Sorry for the long post but I am looking for pros and cons so I can make a good decision and this forum has always been a great source for info.

Thanks for your input!


----------



## badaml (Feb 21, 2008)

I have limited experience, but will tell you what I know: Weeding is not difficult DEPENDING on the design. Small intricate designs can be difficult, large open designs are not. Doing a few names or numbers would be easy, doing a logo may not be so easy. I bought a cutter for signs and graphics, plus I figured the investment was not very big and I always wanted one : ) 

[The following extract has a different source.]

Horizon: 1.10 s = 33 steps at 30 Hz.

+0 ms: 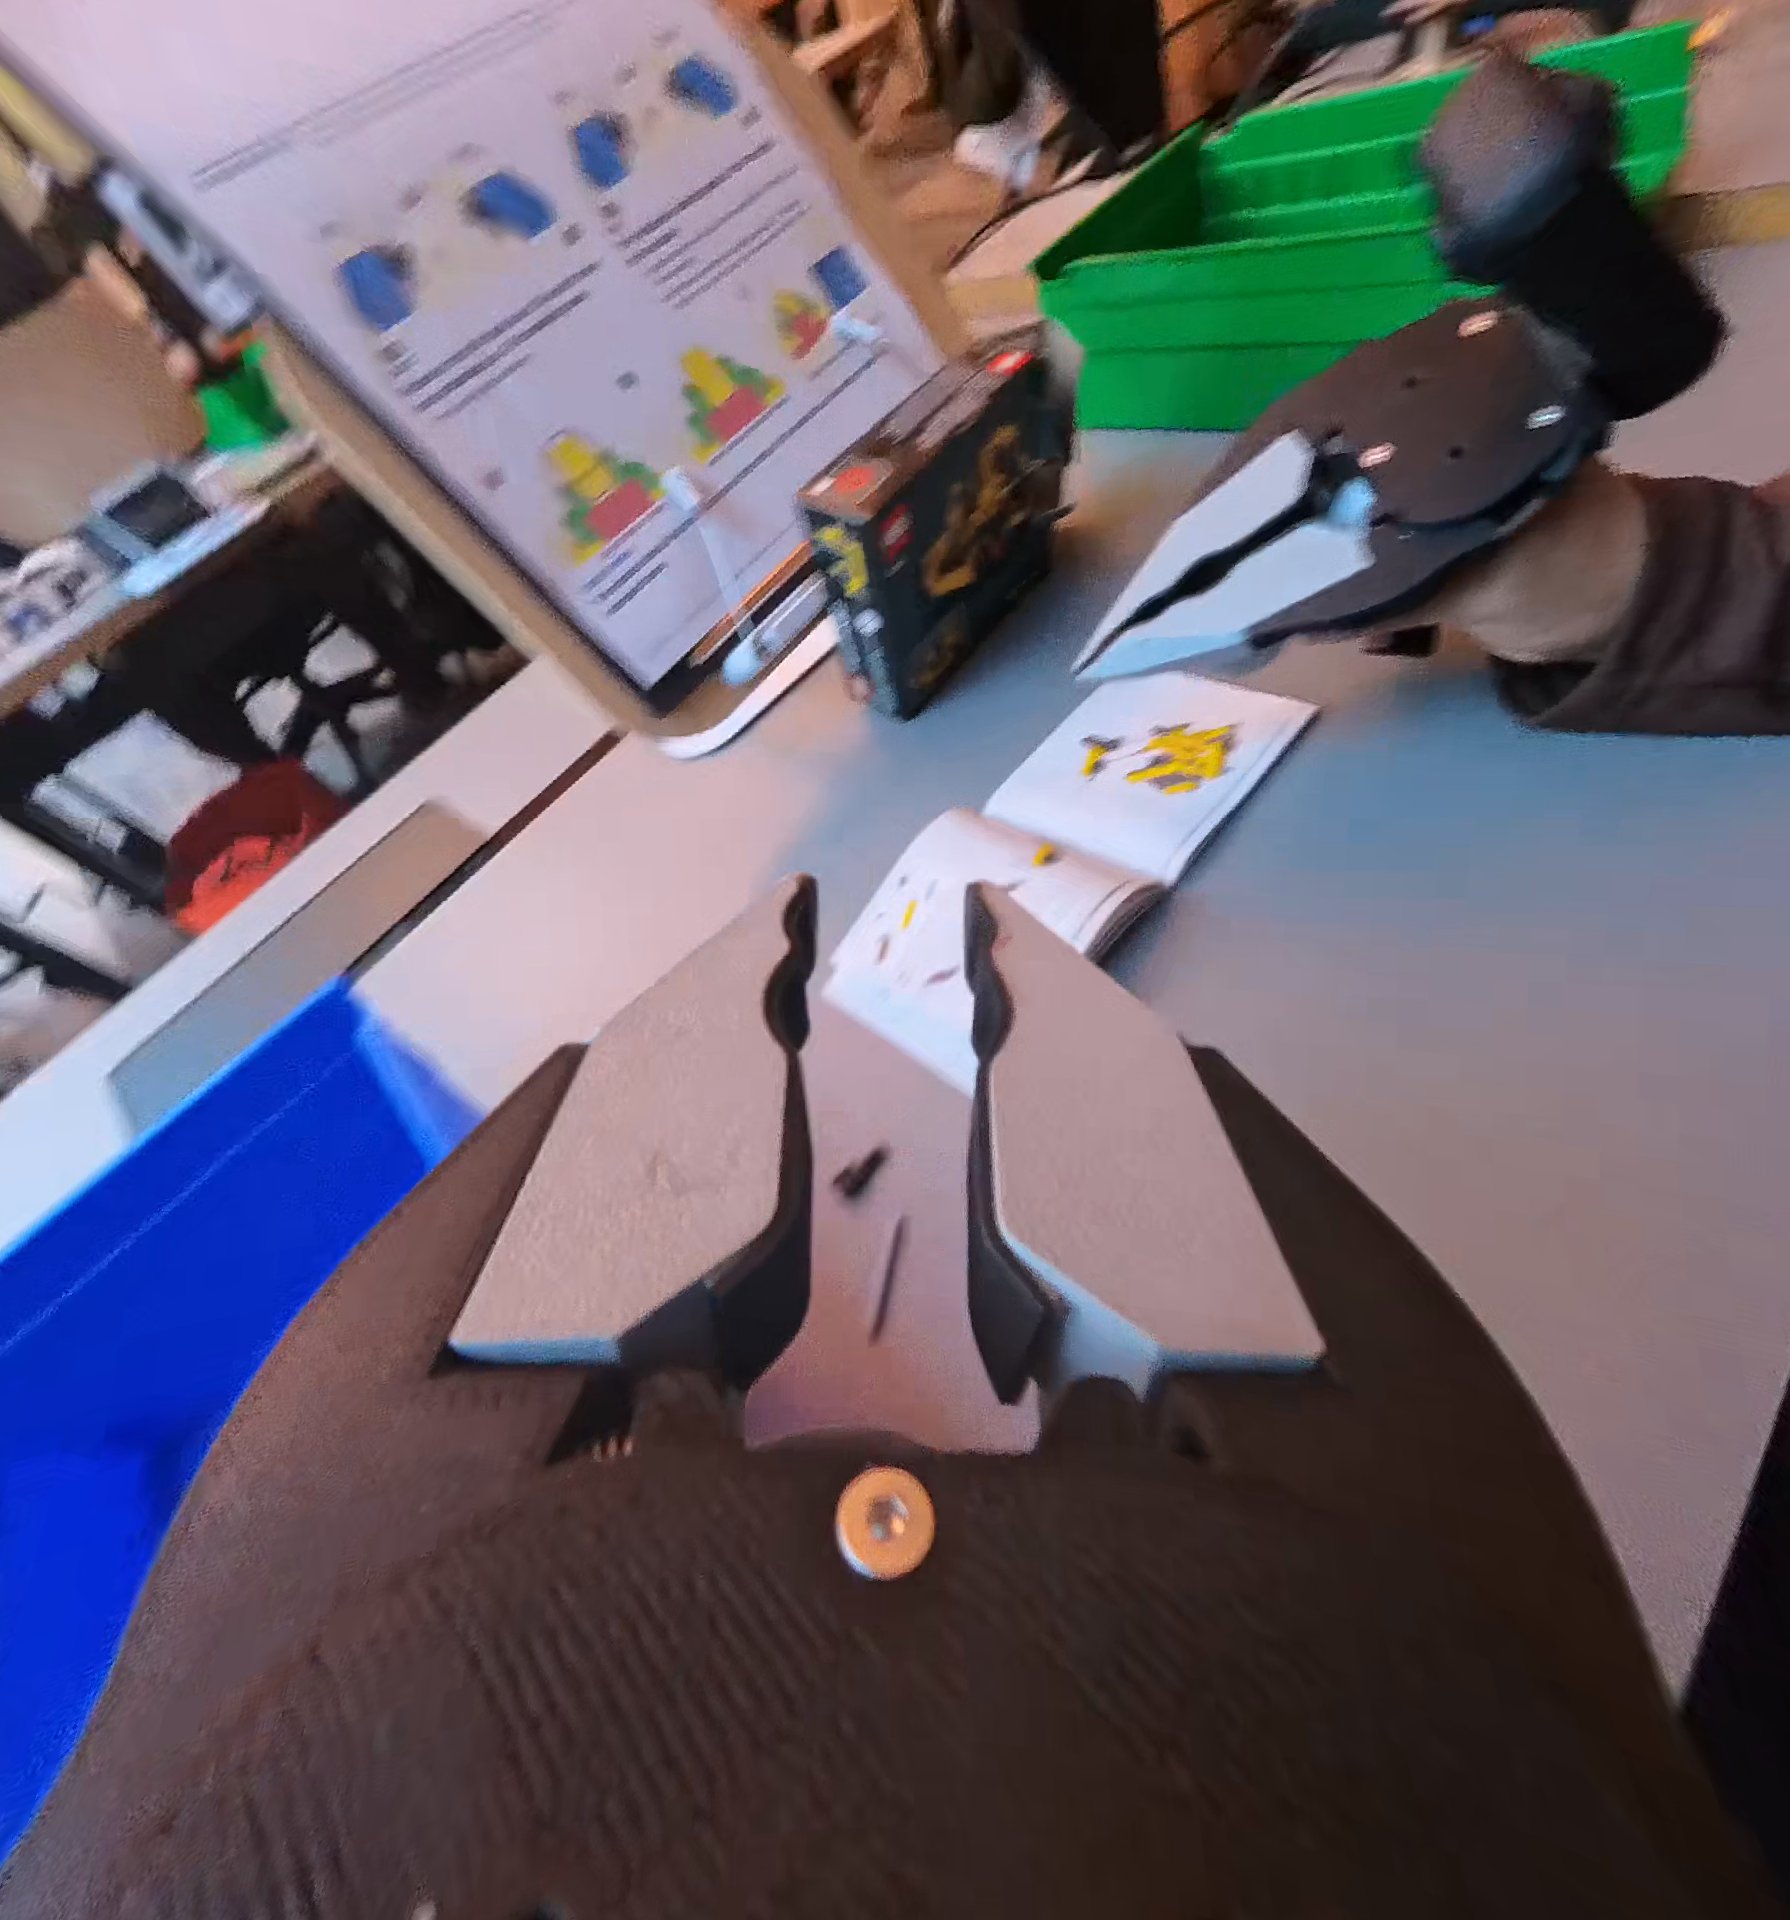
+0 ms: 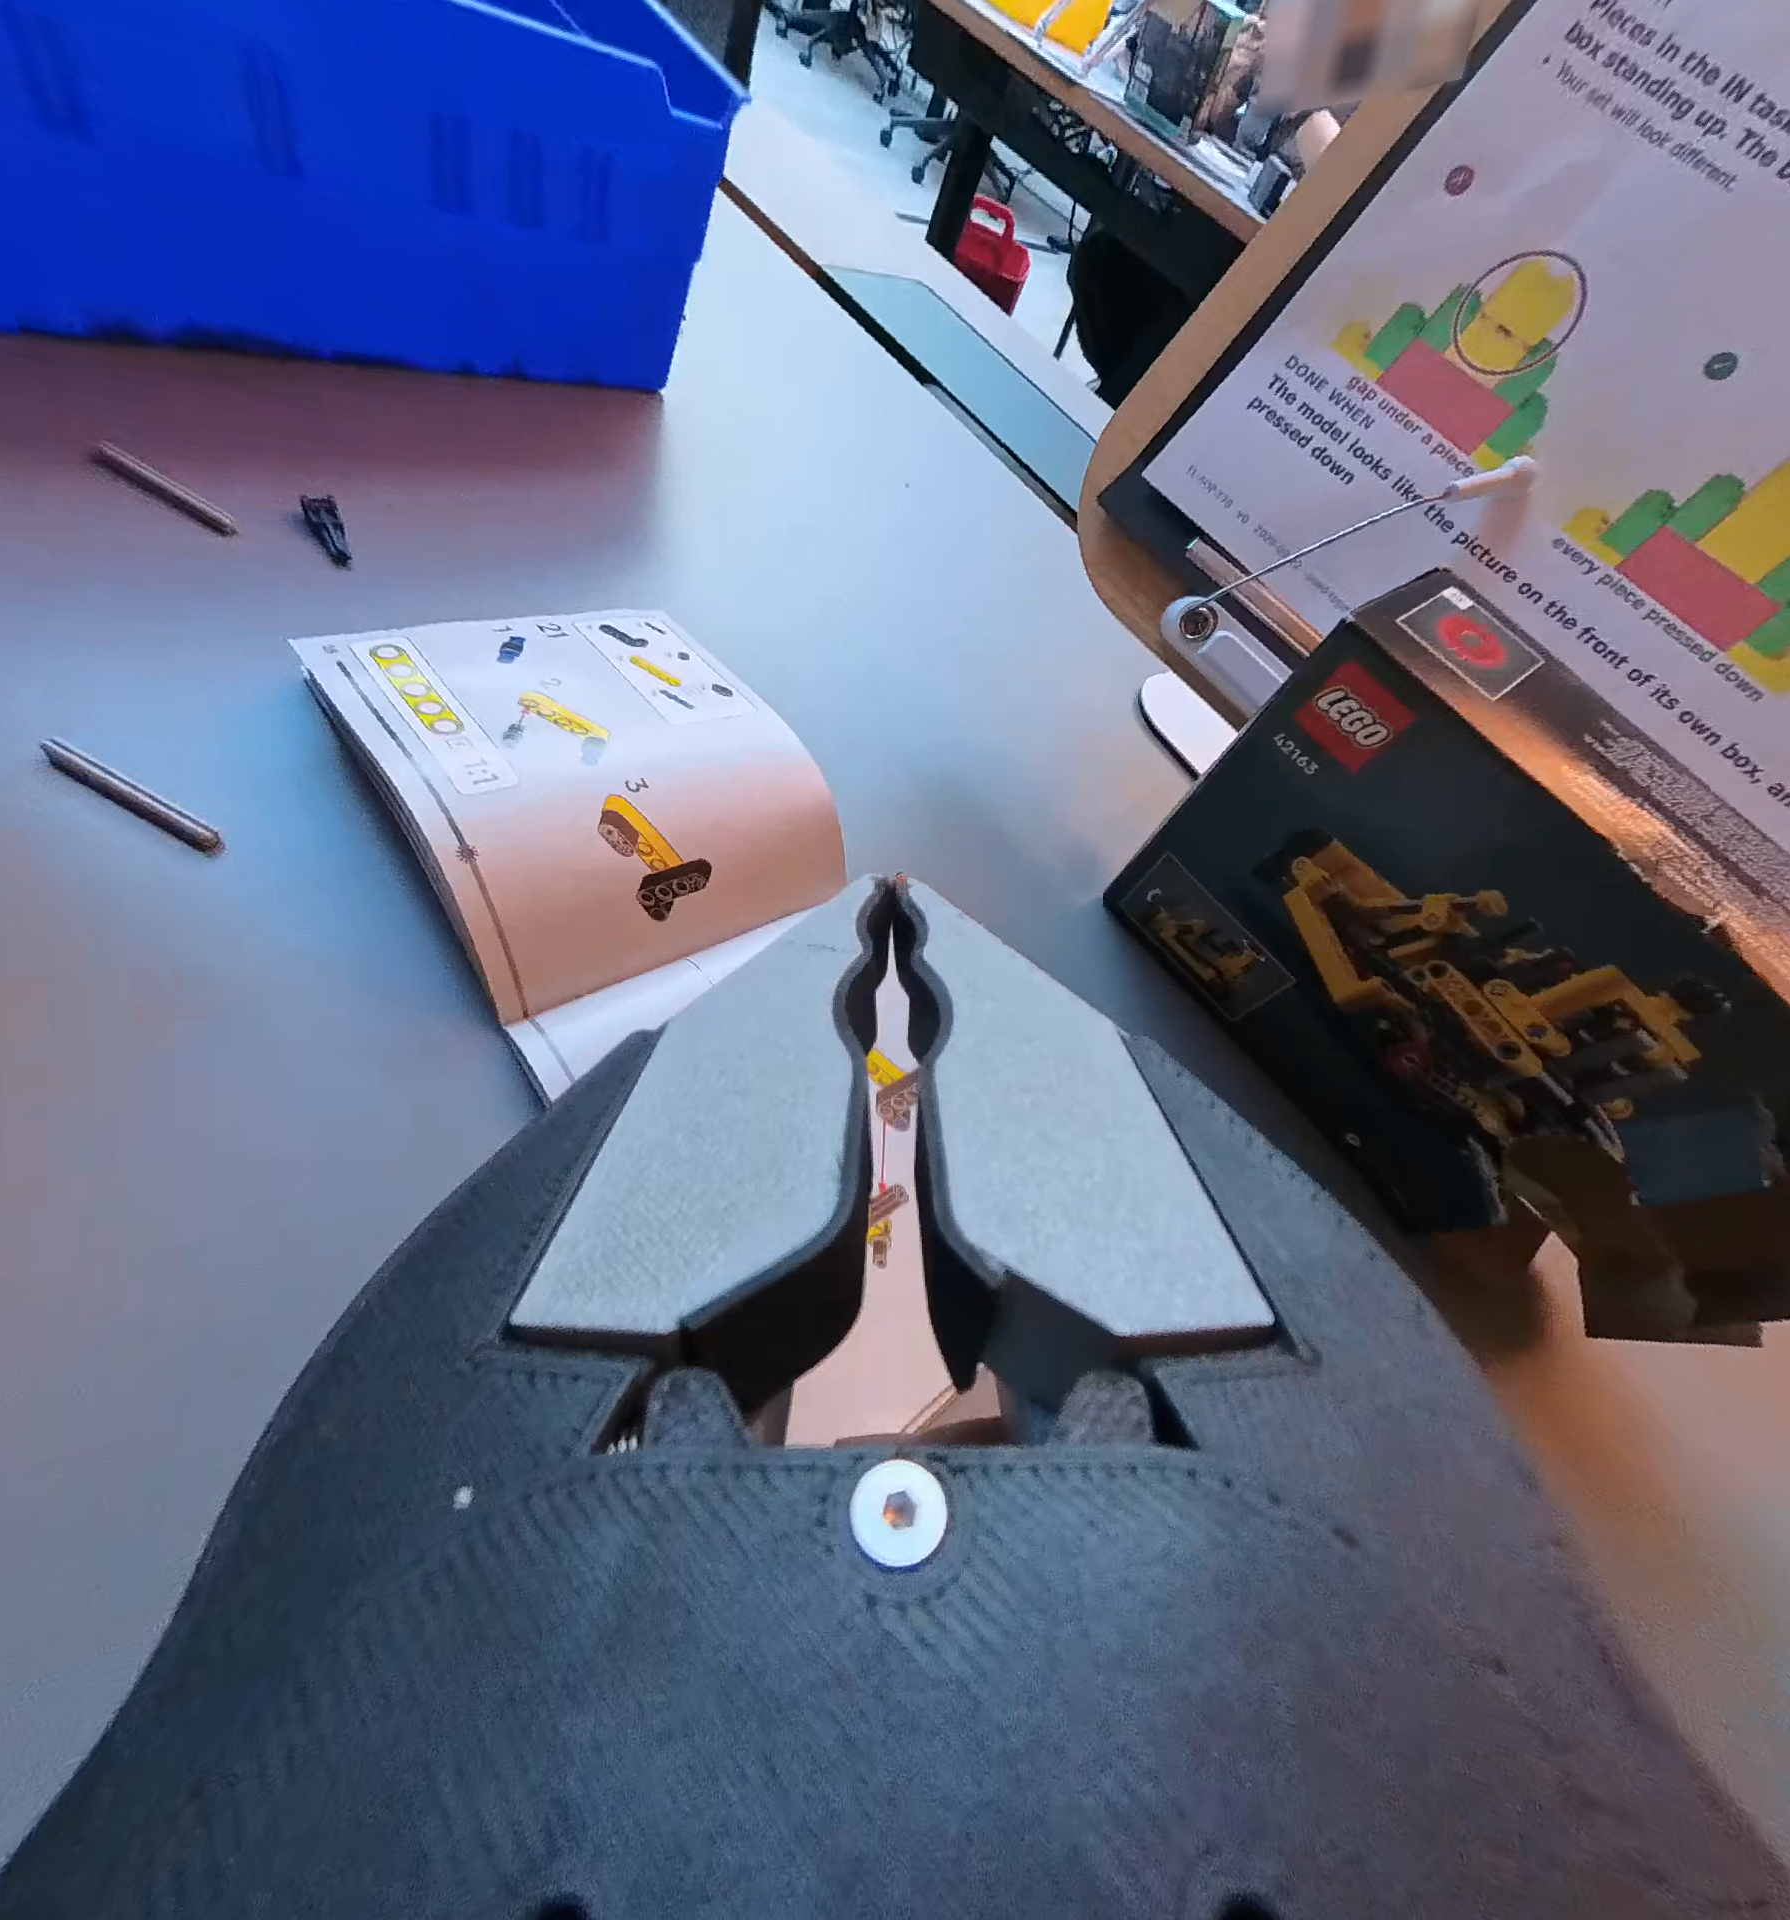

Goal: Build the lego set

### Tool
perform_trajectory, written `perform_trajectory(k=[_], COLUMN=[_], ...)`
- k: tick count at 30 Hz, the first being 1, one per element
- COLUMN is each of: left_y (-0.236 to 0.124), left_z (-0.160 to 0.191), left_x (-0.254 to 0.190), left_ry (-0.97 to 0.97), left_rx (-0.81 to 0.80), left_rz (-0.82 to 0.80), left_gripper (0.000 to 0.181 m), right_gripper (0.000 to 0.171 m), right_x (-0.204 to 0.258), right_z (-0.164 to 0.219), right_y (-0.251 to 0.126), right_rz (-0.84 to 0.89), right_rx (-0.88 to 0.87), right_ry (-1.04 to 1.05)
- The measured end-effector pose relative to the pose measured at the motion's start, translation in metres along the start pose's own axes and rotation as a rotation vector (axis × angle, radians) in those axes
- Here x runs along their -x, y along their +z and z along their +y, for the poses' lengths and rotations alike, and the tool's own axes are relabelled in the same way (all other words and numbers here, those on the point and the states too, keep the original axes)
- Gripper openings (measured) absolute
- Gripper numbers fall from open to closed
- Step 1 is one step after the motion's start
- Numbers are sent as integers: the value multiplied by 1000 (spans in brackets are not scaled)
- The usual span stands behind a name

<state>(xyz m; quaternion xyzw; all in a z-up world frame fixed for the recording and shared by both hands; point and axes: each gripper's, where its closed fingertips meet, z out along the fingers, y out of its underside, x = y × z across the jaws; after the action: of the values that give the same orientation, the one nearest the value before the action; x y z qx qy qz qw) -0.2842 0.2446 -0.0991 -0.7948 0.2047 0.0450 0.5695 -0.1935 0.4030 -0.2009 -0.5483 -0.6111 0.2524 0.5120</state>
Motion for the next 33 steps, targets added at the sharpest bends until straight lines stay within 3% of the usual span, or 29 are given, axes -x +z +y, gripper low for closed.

I would consider a cutter with contour cut capabilities, especially for what your intended uses are. As far as vinyl, the local supplier here will sell in any length, so I can buy what I want or need and not have to shell out more than I am ready for. You may want to check with some local suppliers to give you an idea of how much vinyl you will need to have around.

Since you are doing mostly apparel, if you have a customer that wants a custom design, you could make the graphics for their car, business, coffee mug, fridge (lol), etc., to go along with their clothing. Might be a nice touch.


----------



## DTFuqua (Jun 26, 2008)

I started to do T-shirts and couldn't find anything I would like for dark and colored shirts. Thats why I bought my cutter. I do magnetic signs, decals, truck/window lettering and banners. Or rather I do a little of those things as family problems take up most of my time and not able to get much else done. Most of my equipment sets idle most of the time. I print every other day anything I can grab with enough colors to keep the printer from clogging up the print heads but lately, anything else has been just for practice with Corel Draw and the cutter. I like my Graphtec.


----------



## kenimes (Feb 12, 2008)

I responded to your PM.


----------



## shaian (May 17, 2007)

i picked up a cutter and i love doing vinyl shirts now. sometimes i am just bored and think what to make. 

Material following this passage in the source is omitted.